ASSIGNMENT =
Set down, please, exactly the lines below that run from the line with "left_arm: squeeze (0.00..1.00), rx" to the line with "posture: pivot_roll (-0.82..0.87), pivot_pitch", both lines included.

DATASET CONTENT =
-- Opening Marker --
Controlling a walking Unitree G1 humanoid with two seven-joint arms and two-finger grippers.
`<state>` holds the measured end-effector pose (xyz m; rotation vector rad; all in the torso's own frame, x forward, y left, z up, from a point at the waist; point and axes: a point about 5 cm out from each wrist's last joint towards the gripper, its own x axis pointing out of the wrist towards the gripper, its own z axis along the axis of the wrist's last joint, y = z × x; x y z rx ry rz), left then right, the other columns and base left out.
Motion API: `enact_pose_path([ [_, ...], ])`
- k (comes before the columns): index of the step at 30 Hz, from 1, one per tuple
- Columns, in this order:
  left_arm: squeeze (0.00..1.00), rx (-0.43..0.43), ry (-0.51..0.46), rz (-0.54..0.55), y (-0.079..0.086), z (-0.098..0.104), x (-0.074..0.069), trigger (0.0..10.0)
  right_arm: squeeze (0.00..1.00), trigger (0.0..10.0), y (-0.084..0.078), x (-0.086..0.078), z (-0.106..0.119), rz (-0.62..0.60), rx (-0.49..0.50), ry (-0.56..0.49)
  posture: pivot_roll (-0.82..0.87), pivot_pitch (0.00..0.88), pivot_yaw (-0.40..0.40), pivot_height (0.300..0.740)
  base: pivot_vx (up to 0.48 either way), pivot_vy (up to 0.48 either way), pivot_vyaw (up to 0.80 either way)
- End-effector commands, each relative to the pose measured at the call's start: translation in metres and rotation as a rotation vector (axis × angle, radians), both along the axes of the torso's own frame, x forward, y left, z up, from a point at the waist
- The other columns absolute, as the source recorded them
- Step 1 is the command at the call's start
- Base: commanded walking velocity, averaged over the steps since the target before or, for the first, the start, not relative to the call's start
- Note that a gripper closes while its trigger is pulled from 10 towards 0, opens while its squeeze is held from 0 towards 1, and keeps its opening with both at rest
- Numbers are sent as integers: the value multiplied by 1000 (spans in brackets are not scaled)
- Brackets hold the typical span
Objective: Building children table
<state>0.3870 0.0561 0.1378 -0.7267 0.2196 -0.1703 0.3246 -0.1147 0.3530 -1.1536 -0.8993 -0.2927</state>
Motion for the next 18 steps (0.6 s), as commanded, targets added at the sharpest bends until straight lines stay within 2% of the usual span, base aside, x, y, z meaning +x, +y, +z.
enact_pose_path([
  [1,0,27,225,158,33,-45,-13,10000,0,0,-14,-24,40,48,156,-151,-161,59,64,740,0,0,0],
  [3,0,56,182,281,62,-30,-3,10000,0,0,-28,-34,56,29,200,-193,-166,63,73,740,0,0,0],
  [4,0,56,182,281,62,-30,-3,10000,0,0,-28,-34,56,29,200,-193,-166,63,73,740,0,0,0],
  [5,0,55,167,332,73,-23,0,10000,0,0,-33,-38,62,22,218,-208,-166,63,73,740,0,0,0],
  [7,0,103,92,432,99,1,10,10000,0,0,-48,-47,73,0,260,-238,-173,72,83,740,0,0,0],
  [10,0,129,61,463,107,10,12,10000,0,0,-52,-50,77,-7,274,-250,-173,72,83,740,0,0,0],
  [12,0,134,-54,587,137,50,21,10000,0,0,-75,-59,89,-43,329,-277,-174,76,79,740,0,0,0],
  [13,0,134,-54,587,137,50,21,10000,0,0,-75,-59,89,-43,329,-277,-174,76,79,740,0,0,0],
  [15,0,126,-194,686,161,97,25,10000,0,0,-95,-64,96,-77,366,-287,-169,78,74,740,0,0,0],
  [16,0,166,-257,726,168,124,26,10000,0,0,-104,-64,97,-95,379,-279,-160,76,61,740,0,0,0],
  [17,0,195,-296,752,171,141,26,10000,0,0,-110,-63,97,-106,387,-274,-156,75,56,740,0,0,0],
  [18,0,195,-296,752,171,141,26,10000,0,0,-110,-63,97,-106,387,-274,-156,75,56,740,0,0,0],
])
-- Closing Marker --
WORKED SOLUTION =
  left_arm: squeeze (0.00..1.00), rx (-0.43..0.43), ry (-0.51..0.46), rz (-0.54..0.55), y (-0.079..0.086), z (-0.098..0.104), x (-0.074..0.069), trigger (0.0..10.0)
  right_arm: squeeze (0.00..1.00), trigger (0.0..10.0), y (-0.084..0.078), x (-0.086..0.078), z (-0.106..0.119), rz (-0.62..0.60), rx (-0.49..0.50), ry (-0.56..0.49)
  posture: pivot_roll (-0.82..0.87), pivot_pitch (0.00..0.88), pivot_yaw (-0.40..0.40), pivot_height (0.300..0.740)

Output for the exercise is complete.